Thanks for checking... BTW kia ora (I grew up in Auckland ).


----------



## wbosher (30/6/13)

We hate bloody Aucklanders down here in Welly town  I guess you could compare it to QLD vs NSW sort of rivalry.

Anyway, good to hear your 1st BIAB is on track.


----------



## eresh666 (6/7/13)

Update for everyone...

its been sitting in my garage in a spare fridge at 18 degrees since last sunday morning however dropped down to 15 over the last few days. FG is at 1020 I'm going to give the bucket a swirl and try and raise the temp slightly other than that mid next week I will bottle it.

FG should be around 1012 but who knows as its my first try at all grain?

It tastes bloody amazing!


----------



## eresh666 (10/7/13)

Gravity is down to 1012 now, brew heater belt saved the day  will be bottling it friday night! Then on to the next one!


----------



## chefeffect (10/7/13)

Not long now until you have a mouth organism :beerbang:


----------



## time01 (3/11/13)

im attempting the following recipe I found in this topic in about 30 mins, so no doubt ill have questions as I go. im doing it as a BIAB and its my first time.

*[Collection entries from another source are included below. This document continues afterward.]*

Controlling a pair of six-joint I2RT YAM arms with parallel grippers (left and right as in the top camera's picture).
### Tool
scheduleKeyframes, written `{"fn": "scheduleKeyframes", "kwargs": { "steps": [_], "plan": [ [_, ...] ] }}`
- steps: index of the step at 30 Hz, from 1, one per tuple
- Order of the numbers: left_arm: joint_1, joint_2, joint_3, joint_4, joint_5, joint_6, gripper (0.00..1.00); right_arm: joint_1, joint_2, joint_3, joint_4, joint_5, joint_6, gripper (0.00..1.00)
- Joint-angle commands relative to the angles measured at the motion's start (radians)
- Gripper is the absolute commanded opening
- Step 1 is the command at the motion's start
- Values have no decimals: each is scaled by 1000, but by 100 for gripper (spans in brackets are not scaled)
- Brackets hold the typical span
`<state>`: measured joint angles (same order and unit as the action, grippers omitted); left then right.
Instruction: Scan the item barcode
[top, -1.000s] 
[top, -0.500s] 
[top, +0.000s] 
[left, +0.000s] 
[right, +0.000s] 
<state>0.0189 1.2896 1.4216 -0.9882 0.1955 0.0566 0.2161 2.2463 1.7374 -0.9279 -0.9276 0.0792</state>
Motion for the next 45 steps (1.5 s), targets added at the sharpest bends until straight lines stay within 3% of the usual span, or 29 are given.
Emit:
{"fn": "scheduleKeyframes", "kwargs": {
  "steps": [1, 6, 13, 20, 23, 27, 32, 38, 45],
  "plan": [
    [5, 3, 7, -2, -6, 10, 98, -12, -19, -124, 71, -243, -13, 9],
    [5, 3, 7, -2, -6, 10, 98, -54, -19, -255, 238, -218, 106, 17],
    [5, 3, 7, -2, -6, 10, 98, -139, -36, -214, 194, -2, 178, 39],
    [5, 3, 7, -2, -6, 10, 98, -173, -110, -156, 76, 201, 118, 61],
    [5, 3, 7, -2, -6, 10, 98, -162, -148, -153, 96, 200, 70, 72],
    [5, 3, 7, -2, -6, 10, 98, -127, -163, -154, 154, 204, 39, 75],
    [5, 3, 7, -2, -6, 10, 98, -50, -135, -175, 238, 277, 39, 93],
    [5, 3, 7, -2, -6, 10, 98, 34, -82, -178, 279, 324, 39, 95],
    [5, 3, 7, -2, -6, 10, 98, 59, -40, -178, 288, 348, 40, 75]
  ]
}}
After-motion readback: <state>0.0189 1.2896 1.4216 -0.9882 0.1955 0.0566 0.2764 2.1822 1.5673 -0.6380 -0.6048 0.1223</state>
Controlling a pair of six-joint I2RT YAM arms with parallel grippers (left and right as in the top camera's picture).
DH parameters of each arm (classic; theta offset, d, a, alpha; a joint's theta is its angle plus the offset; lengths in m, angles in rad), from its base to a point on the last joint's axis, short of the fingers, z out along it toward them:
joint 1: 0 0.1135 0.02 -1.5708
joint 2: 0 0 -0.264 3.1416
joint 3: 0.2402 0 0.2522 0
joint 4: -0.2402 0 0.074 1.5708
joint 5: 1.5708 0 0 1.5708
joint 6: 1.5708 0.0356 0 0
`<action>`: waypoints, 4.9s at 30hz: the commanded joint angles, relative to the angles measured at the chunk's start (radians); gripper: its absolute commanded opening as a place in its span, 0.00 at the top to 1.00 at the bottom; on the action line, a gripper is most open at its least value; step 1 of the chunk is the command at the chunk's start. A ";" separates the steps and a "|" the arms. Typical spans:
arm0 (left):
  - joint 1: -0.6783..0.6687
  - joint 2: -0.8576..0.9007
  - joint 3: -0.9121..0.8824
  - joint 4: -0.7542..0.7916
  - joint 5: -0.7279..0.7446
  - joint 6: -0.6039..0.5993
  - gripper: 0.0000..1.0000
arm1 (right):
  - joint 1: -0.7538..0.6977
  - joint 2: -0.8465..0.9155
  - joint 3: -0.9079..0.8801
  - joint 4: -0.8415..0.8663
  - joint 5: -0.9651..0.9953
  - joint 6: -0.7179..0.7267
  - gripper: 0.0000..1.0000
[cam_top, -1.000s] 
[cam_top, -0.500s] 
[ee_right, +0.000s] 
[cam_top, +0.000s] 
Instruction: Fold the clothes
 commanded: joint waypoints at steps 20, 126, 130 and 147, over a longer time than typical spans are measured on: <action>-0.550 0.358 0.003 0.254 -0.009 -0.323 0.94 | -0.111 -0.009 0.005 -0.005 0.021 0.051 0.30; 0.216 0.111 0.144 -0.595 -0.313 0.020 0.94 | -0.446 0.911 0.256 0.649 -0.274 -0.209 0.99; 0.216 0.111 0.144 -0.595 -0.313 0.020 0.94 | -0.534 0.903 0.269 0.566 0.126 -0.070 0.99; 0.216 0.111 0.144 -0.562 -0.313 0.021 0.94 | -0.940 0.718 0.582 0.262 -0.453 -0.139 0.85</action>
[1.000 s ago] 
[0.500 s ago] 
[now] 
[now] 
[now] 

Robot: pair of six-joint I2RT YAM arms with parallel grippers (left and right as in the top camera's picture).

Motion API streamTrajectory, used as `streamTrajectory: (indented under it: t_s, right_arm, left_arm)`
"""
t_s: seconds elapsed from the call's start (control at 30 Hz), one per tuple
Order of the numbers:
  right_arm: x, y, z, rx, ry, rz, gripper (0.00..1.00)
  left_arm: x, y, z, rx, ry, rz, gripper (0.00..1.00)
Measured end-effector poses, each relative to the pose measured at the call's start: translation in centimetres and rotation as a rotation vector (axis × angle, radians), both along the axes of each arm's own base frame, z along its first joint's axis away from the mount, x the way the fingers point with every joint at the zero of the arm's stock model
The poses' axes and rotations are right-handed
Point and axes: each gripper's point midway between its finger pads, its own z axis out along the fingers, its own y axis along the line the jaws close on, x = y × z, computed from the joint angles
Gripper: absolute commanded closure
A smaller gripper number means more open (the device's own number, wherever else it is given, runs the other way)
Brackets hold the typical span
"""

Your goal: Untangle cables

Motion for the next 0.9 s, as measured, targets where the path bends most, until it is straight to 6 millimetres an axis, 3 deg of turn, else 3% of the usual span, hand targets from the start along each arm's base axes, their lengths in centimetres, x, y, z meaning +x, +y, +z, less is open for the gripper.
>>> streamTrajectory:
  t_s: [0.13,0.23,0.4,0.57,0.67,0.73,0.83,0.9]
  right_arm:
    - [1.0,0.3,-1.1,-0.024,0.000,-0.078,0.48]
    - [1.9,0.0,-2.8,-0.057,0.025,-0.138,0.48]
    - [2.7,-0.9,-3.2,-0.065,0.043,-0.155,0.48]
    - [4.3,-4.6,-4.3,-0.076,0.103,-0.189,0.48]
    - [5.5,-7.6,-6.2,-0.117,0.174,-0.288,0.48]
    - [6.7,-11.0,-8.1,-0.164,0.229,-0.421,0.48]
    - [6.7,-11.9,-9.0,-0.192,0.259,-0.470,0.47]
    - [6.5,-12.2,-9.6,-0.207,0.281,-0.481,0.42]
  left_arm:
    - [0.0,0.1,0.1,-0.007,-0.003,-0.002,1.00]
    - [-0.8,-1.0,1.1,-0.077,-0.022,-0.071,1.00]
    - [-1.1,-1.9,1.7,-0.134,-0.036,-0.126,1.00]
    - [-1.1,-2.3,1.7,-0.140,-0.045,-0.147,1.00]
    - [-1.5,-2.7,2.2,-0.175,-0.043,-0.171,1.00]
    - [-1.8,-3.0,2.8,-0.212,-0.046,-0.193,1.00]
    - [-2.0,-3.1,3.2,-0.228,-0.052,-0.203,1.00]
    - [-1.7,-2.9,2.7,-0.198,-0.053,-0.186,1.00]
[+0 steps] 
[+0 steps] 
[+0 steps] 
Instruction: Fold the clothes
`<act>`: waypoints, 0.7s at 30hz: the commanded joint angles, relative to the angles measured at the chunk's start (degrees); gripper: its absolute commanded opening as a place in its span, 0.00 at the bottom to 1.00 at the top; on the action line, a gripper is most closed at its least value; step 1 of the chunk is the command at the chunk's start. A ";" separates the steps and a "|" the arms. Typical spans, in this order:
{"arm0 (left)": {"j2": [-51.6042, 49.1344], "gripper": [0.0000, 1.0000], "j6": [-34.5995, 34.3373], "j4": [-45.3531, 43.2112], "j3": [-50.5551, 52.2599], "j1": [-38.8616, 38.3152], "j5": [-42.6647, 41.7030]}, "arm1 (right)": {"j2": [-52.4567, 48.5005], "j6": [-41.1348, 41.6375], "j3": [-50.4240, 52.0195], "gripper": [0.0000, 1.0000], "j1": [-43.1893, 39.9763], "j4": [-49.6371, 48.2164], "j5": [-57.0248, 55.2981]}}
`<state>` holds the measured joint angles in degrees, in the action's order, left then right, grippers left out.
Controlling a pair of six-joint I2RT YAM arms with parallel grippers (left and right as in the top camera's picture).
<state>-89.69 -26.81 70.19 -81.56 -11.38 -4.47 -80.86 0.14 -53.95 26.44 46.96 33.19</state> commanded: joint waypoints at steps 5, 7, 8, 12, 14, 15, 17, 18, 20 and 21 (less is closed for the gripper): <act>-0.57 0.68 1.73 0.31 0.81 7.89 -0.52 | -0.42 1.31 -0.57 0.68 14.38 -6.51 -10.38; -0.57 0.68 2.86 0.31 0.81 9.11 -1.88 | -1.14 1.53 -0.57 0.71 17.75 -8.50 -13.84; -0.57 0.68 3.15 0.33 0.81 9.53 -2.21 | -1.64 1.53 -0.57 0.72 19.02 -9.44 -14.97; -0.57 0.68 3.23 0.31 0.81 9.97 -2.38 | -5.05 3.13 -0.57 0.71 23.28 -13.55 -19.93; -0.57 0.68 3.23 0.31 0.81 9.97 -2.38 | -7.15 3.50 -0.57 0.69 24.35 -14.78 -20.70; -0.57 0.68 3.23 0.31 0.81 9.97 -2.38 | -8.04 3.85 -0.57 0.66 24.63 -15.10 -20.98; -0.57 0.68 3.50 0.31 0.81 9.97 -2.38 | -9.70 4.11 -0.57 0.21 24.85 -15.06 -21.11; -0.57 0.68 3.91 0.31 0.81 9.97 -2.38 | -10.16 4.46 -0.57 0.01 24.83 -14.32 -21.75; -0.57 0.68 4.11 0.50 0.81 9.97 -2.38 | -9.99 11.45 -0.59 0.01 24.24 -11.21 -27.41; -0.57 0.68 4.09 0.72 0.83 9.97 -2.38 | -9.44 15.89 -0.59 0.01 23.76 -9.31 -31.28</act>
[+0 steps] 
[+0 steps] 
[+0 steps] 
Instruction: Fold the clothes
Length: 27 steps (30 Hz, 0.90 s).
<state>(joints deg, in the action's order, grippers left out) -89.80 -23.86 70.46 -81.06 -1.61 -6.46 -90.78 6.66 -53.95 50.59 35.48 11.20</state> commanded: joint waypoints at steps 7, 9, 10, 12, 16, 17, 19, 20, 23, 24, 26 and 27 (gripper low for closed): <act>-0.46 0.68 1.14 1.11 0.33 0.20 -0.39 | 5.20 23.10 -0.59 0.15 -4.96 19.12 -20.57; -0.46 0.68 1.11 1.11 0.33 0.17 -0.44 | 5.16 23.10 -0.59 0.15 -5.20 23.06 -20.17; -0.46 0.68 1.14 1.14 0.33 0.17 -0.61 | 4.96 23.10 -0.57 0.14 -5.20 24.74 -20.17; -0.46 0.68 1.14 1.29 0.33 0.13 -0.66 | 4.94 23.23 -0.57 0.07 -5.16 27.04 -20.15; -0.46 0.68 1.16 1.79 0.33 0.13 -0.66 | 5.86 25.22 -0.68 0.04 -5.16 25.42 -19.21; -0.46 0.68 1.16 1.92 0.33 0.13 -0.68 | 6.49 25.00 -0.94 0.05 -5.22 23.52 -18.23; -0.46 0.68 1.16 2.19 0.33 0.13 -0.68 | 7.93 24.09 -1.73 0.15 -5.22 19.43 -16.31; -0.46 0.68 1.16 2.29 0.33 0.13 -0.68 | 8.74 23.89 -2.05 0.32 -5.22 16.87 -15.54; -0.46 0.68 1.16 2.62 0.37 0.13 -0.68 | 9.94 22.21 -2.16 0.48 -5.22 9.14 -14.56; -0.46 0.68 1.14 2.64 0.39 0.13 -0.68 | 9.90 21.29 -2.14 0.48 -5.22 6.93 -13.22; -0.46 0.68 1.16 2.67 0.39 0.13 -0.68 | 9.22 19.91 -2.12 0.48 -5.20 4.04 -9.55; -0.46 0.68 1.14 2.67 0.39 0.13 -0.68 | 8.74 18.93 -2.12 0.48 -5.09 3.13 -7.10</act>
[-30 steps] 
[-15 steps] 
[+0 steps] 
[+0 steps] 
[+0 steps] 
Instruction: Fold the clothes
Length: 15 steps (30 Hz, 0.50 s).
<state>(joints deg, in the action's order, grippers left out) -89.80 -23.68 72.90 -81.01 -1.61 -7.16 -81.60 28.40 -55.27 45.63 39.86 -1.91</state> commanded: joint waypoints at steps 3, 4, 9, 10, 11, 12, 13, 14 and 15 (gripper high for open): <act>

how long should I mash for and what temp? or is that at the bottom of the recipe? 66degrees for 60 mins?

Golden Ale
Recipe Specs
----------------
Batch Size (L): 20.0
Total Grain (kg): 4.250
Total Hops (g): 55.00
Original Gravity (OG): 1.047 (°P): 11.7
Final Gravity (FG): 1.012 (°P): 3.1
Alcohol by Volume (ABV): 4.62 %
Colour (SRM): 7.9 (EBC): 15.6
Bitterness (IBU): 46.9 (Average - No Chill Adjusted)
Brewhouse Efficiency (%): 70
Boil Time (Minutes): 60
Grain Bill
----------------
2.400 kg Pale Ale Malt (56.47%)
0.800 kg Munich I (18.82%)
0.800 kg Wheat Malt (18.82%)
0.250 kg Caramunich I (5.88%)
Hop Bill
----------------
15.0 g Amarillo Pellet (8.6% Alpha) @ 60 Minutes (Boil) (0.8 g/L)
20.0 g Amarillo Pellet (8.6% Alpha) @ 20 Minutes (Boil) (1 g/L)
20.0 g Amarillo Pellet (8.6% Alpha) @ 0 Minutes (Boil) (1 g/L)
Misc Bill
----------------
Single step Infusion at 66°C for 60


----------



## gmorosi (3/11/13)

I did this recipe as my first BIAB (electric urn) about 3 weeks ago, and the general advice I found suggested a 90 minute mash @ 66 degrees


----------



## time01 (3/11/13)

thanks geech.

what points should I take a hydrometer reading? straight after the boil?
I am doing a no chill brew


----------



## [email protected] (3/11/13)

G'day Time01,
I would suggest you note volume and gravity pre and post boil. This will help you figure out your systems numbers which will help you hit your targets in future. Just remember to either let the gravity samples cool before you drop the hydrometer in, or run the reading through a calculator to adjust it for temperature. 
Also if you no chill your 20 minute hop addition will behave like a 35-40 addition and your flame out hop addition will behave like a 15-20 minute addition. This is due to the slow cooling time. 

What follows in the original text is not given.